闘う経済アナリストがわかりやすく解説
老後資金不安を解消するには まず具体的な数字を把握する
文 = 森永康平(マネネ CEO)/ text by Morinaga Kohei
2022年4月から高校でも金融教育が始まった。最近では昨年から始まった新NISAを契機に、20代でも既に投資をして将来のための資産形成をしている人をよく見かける。一方で、30代~40代の方から私のもとに寄せられる質問の多くは、「老後資金をどのように準備すればよいか」というものだ。日本では金融リテラシーの格差が年代によって開いている可能性がある。
私のもとに老後不安の相談する方に何が不安なのかを聞くと、特に具体的な話は出てこず、なんとなくぼんやりとした不安を抱えているとの回答が多い。そこで、毎月の手取りの収入や固定費、変動費をひとつずつヒアリングしながら、将来設計のプランニングをしようとすると、驚くことに自分の毎月の収支をしっかりと把握している人があまりいないのだ。それでは相談に乗りようがないので、次回の相談までに全てのデータを持ってきてもらい改めて将来設計のプランニングをすると、人によっては想像していたよりも悪い結果(すなわちお金の不足が明らかになる)が出てしまうこともある。
しかし、悪い結果が出ても、相談者の顔は意外と明るい。なぜかというと、彼らは相談に来た時はぼんやりとした不安に襲われており、その原因が分からず悶々としていた。それが悪い状況が明らかになると同時に、「老後までにいくら準備しなければいけない」という具体的な目標ができ、「それを達成するために何をするか」という前向きな姿勢に切り替えられるからだ。
では、老後資金としていくら必要なのだろうか。人によって経済条件が違うため、ここでは国が出しているデータを基に算出していく。
65歳に退職し、90歳まで生きるとしよう。生命保険文化センター、総務省統計局、人事院がそれぞれ公表しているデータによると、高齢夫婦無職世帯がゆとりある老後生活を暮らすためには毎月38万円必要だという。そうすると、38万円×12か月×25年で必要資金は1億1,400万円となる。平均的な年金支給額は22万円/月となっているので、同様に計算すると6,600万円。そして、中小企業の定年退職者(大卒者)の退職金は約1,092万円というデータ(令和3年 賃金事情等総合調査)を足し算、引き算すると、夫婦2人で約3,700万円が老後資金として必要という結果になる。算出に使っているデータも手法も違うが、一時期、世の中を騒がせた「老後2,000万円問題」はけっして大げさな金額ではなさそうだ。
どのようにして、退職するまでに3,700万円近くの金額を貯めるのか。方法はいくつかある。1つ目は収入を増やすことだ。いまの職場で昇給・昇格を狙うことや、副業で収入源を増やす。または今よりも条件がいい職場に転職することも視野に入れる必要があるだろう。
2つ目は節約だ。不要な支払いはやめるべく、携帯代や電気代のプランの見直しなどが必要だろう。
そして、3つ目が投資だ。収入を増やして、支出を減らすことで、余剰資金が捻出できるようになる。それを投資に回すのだ。物価が上がる時代、つまりインフレになると、余剰資金を銀行に預けておくと、毎年の物価上昇率分だけ預金の価値は目減りしてしまう。

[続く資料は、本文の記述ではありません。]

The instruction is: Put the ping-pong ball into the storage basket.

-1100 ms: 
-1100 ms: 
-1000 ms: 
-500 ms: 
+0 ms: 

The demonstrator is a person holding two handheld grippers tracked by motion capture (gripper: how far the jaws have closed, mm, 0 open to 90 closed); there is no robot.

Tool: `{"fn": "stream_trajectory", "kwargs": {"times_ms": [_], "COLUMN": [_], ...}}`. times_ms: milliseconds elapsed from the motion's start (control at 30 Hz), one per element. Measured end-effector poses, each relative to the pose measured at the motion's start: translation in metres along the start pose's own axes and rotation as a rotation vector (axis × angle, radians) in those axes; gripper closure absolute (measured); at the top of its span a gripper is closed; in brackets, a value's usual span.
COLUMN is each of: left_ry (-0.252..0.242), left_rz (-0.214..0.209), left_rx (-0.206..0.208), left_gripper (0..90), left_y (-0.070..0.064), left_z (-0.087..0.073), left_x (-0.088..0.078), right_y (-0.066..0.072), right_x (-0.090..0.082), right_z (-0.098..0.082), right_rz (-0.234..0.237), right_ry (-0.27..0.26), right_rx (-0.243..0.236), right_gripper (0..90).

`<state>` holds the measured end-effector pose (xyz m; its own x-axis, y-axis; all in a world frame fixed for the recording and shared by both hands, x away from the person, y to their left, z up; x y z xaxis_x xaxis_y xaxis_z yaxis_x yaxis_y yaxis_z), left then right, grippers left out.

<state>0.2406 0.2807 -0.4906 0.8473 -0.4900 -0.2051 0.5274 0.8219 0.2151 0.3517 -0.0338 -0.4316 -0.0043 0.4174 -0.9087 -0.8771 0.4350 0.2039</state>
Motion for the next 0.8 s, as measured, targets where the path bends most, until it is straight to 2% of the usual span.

「投資と言ってもやり方が分からない」という方もいるだろう。そのような時こそ、昨年から始まった新NISAの「つみたて投資枠」を活用すべきだ。手数料が低い、株価指数に連動するインデックスファンドを無理のない金額で長期に積み立てていけばよい。短期的な上下は気にせず、長期で見ることが大事だ。

■ 森永康平
経済アナリスト、株式会社マネネCEO。証券会社、運用会社にてアナリストとして株式市場や経済のリサーチ業務に従事。2018年6月、金融教育ベンチャーのマネネを創業。『スタグフレーションの時代』(宝島社新書)、父・森永卓郎との共著『親子ゼニ問答』(角川新書)など著書多数。